**EXERCISE:** Filter by the string "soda": return the lines of the material that contain it.

[DATA EXCERPT — start]

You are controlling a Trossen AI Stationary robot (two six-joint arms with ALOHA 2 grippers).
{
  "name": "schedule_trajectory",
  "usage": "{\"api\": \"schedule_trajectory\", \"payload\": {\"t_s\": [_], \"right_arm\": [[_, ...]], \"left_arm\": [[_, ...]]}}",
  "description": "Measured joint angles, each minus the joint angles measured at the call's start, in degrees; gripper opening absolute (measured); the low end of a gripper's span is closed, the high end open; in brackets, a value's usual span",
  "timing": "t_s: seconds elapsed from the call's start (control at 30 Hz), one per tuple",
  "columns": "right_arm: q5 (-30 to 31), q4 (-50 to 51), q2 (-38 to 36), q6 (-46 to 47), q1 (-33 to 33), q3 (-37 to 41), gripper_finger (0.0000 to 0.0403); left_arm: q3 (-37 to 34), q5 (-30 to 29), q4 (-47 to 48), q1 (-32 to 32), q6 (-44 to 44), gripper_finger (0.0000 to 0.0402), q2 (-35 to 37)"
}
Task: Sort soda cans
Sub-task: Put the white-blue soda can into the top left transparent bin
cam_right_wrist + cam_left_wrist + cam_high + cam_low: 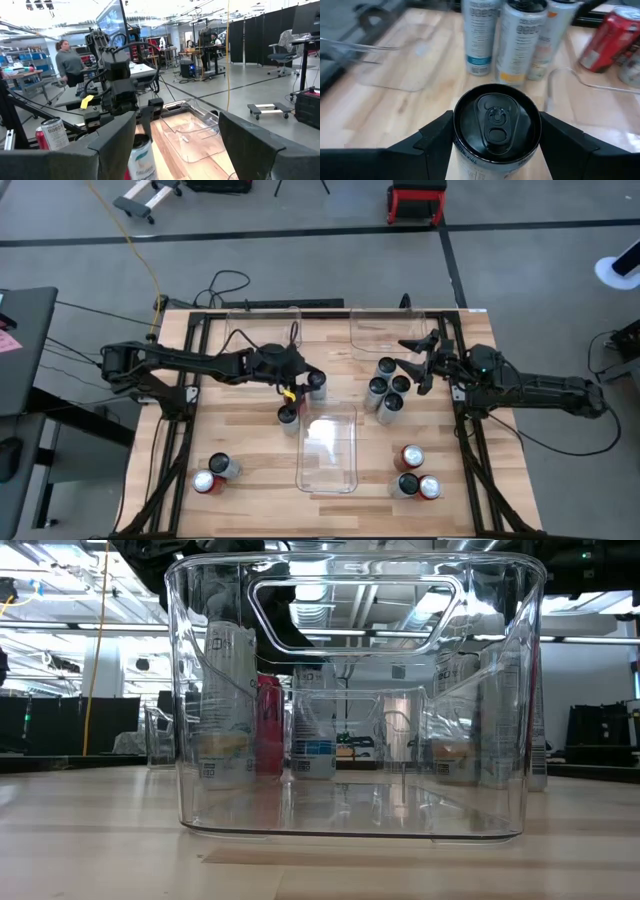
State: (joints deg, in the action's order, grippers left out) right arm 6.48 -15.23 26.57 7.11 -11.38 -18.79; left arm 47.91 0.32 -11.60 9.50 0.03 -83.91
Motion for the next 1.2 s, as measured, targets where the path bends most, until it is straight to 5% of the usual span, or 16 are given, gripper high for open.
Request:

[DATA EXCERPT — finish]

**ANSWER SECTION:**
Task: Sort soda cans
Sub-task: Put the white-blue soda can into the top left transparent bin

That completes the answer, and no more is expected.